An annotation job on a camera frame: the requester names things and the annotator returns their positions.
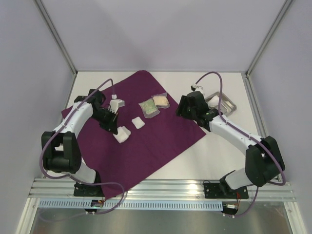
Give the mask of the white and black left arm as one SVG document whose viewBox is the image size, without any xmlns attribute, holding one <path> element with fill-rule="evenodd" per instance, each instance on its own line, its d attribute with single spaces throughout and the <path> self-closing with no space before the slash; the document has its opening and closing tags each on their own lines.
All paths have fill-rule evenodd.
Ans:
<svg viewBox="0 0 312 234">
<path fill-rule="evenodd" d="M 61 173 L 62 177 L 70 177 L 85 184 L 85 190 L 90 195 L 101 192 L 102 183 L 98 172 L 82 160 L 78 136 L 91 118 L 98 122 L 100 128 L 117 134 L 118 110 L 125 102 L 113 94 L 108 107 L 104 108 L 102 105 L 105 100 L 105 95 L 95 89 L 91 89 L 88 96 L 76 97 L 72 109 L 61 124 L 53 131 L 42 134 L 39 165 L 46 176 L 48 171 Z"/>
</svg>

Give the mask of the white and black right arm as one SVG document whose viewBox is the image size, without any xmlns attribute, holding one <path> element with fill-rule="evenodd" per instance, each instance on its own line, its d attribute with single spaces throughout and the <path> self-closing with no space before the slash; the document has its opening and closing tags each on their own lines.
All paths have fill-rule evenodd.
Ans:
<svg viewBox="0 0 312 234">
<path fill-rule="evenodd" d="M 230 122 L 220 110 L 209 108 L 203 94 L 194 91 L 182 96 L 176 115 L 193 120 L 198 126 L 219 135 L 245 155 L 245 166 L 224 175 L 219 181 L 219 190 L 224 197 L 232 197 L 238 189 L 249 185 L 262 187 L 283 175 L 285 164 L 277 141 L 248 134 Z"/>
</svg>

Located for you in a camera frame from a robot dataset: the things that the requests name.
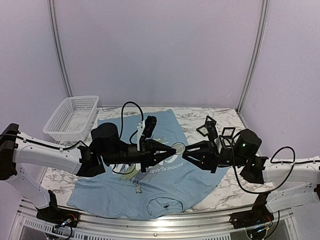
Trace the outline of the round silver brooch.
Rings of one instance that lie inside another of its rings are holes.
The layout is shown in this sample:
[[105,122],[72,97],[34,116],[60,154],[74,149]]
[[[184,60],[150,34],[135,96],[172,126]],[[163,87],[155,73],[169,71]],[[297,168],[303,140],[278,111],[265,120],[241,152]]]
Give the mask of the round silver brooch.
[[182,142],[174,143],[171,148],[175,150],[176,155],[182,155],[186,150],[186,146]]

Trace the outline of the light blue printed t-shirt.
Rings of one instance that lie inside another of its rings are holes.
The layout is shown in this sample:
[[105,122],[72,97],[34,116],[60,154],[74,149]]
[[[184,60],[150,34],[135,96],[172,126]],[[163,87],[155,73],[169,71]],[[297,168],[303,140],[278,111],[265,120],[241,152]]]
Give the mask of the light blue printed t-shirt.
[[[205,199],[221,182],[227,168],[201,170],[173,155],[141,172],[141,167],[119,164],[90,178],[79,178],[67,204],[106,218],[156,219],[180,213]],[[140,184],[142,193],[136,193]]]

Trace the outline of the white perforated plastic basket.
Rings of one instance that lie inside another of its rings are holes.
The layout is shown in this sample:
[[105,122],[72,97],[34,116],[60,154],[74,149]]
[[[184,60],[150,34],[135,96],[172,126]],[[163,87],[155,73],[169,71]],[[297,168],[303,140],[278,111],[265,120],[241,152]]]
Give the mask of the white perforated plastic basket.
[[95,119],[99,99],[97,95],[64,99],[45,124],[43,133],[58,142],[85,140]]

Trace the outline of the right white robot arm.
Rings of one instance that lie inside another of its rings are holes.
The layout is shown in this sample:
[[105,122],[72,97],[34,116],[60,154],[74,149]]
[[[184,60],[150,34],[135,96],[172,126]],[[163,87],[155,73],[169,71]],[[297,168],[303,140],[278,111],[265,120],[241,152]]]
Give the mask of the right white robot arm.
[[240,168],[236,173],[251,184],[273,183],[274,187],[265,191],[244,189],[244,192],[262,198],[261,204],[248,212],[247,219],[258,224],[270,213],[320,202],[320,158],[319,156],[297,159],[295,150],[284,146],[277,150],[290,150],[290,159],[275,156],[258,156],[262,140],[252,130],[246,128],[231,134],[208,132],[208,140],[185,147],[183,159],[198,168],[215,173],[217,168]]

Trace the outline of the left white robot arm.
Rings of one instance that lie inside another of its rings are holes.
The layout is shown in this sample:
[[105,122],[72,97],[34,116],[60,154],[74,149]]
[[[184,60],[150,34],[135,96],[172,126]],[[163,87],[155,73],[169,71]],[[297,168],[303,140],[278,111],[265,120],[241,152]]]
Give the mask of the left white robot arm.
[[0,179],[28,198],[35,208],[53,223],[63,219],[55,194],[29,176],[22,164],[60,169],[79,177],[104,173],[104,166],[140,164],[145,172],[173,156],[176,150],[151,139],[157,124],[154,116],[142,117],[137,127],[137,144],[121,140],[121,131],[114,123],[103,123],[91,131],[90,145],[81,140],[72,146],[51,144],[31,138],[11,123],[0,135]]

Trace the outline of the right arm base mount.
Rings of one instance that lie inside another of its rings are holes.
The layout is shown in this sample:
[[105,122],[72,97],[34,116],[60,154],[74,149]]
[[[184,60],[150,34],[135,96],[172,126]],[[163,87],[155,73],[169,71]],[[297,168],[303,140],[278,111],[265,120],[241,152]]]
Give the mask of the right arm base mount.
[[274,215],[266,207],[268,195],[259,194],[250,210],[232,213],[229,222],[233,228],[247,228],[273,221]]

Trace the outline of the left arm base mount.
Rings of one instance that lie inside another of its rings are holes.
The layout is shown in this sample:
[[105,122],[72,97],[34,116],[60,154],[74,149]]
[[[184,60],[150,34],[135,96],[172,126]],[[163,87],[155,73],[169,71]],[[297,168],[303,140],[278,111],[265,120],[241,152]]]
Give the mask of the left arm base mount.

WORK REQUEST – Text only, no pictures: copy every entry exactly.

RESPONSE –
An annotation job on a camera frame: the requester names things and the annotator returns their positions.
Give the mask of the white and black left arm as one SVG document whose viewBox is the image size, without any xmlns attribute, holding one <path> element with fill-rule="evenodd" per instance, each instance on its own line, its d attribute with single spaces throughout and the <path> self-closing with no space before the slash; the document has its opening and closing tags each on their own lines.
All paths have fill-rule evenodd.
Ans:
<svg viewBox="0 0 312 234">
<path fill-rule="evenodd" d="M 61 173 L 62 177 L 70 177 L 85 184 L 85 190 L 90 195 L 101 192 L 102 183 L 98 172 L 82 160 L 78 136 L 91 118 L 98 122 L 100 128 L 117 134 L 118 110 L 125 102 L 113 94 L 108 107 L 104 108 L 102 105 L 105 100 L 105 95 L 95 89 L 91 89 L 88 96 L 76 97 L 72 109 L 61 124 L 53 131 L 42 134 L 39 165 L 46 176 L 48 171 Z"/>
</svg>

Give the mask of the white and black right arm as one SVG document whose viewBox is the image size, without any xmlns attribute, holding one <path> element with fill-rule="evenodd" per instance, each instance on its own line, its d attribute with single spaces throughout and the <path> self-closing with no space before the slash; the document has its opening and closing tags each on their own lines.
All paths have fill-rule evenodd.
Ans:
<svg viewBox="0 0 312 234">
<path fill-rule="evenodd" d="M 230 122 L 220 110 L 209 108 L 203 94 L 194 91 L 182 96 L 176 115 L 193 120 L 198 126 L 219 135 L 245 155 L 245 166 L 224 175 L 219 181 L 219 190 L 224 197 L 232 197 L 238 189 L 249 185 L 262 187 L 283 175 L 285 164 L 277 141 L 248 134 Z"/>
</svg>

Located for you in a camera frame from a robot dataset: the things that the requests name.
Trace the outline of the round silver brooch.
Rings of one instance that lie inside another of its rings are holes.
The layout is shown in this sample:
[[105,122],[72,97],[34,116],[60,154],[74,149]]
[[[184,60],[150,34],[135,96],[172,126]],[[163,87],[155,73],[169,71]],[[297,168],[303,140],[278,111],[265,120],[241,152]]]
Give the mask of the round silver brooch.
[[182,142],[174,143],[171,148],[175,150],[176,155],[182,155],[186,150],[186,146]]

Trace the outline of the light blue printed t-shirt.
Rings of one instance that lie inside another of its rings are holes.
The layout is shown in this sample:
[[105,122],[72,97],[34,116],[60,154],[74,149]]
[[[184,60],[150,34],[135,96],[172,126]],[[163,87],[155,73],[169,71]],[[297,168],[303,140],[278,111],[265,120],[241,152]]]
Give the mask of the light blue printed t-shirt.
[[[205,199],[221,182],[227,168],[201,170],[173,155],[141,172],[141,167],[119,164],[90,178],[79,178],[67,204],[106,218],[156,219],[180,213]],[[140,184],[142,193],[136,193]]]

Trace the outline of the white perforated plastic basket.
Rings of one instance that lie inside another of its rings are holes.
The layout is shown in this sample:
[[105,122],[72,97],[34,116],[60,154],[74,149]]
[[[184,60],[150,34],[135,96],[172,126]],[[163,87],[155,73],[169,71]],[[297,168],[303,140],[278,111],[265,120],[241,152]]]
Give the mask of the white perforated plastic basket.
[[95,119],[99,99],[97,95],[64,99],[45,124],[43,133],[58,142],[85,140]]

Trace the outline of the right white robot arm.
Rings of one instance that lie inside another of its rings are holes.
The layout is shown in this sample:
[[105,122],[72,97],[34,116],[60,154],[74,149]]
[[[184,60],[150,34],[135,96],[172,126]],[[163,87],[155,73],[169,71]],[[297,168],[303,140],[278,111],[265,120],[241,152]]]
Give the mask of the right white robot arm.
[[240,168],[236,173],[251,184],[273,183],[274,187],[265,191],[244,189],[244,192],[262,198],[261,204],[248,212],[247,219],[258,224],[270,213],[320,202],[320,158],[319,156],[297,159],[295,150],[284,146],[277,150],[290,150],[290,159],[275,156],[258,156],[262,140],[252,130],[246,128],[231,134],[208,132],[208,140],[185,147],[183,159],[198,168],[215,173],[217,168]]

Trace the outline of the left white robot arm.
Rings of one instance that lie inside another of its rings are holes.
The layout is shown in this sample:
[[105,122],[72,97],[34,116],[60,154],[74,149]]
[[[184,60],[150,34],[135,96],[172,126]],[[163,87],[155,73],[169,71]],[[297,168],[303,140],[278,111],[265,120],[241,152]]]
Give the mask of the left white robot arm.
[[0,179],[28,198],[35,208],[53,223],[63,219],[55,194],[29,176],[22,164],[60,169],[79,177],[104,173],[104,166],[140,164],[145,172],[173,156],[176,150],[151,139],[157,124],[154,116],[142,117],[137,127],[137,144],[121,140],[121,131],[114,123],[103,123],[91,131],[90,145],[81,140],[72,146],[51,144],[31,138],[11,123],[0,135]]

Trace the outline of the right arm base mount.
Rings of one instance that lie inside another of its rings are holes.
The layout is shown in this sample:
[[105,122],[72,97],[34,116],[60,154],[74,149]]
[[[184,60],[150,34],[135,96],[172,126]],[[163,87],[155,73],[169,71]],[[297,168],[303,140],[278,111],[265,120],[241,152]]]
Give the mask of the right arm base mount.
[[274,215],[266,207],[268,195],[259,194],[250,210],[232,213],[229,222],[233,228],[247,228],[273,221]]

Trace the outline of the left arm base mount.
Rings of one instance that lie inside another of its rings are holes.
The layout is shown in this sample:
[[105,122],[72,97],[34,116],[60,154],[74,149]]
[[[184,60],[150,34],[135,96],[172,126]],[[163,87],[155,73],[169,71]],[[297,168],[303,140],[278,111],[265,120],[241,152]]]
Give the mask of the left arm base mount.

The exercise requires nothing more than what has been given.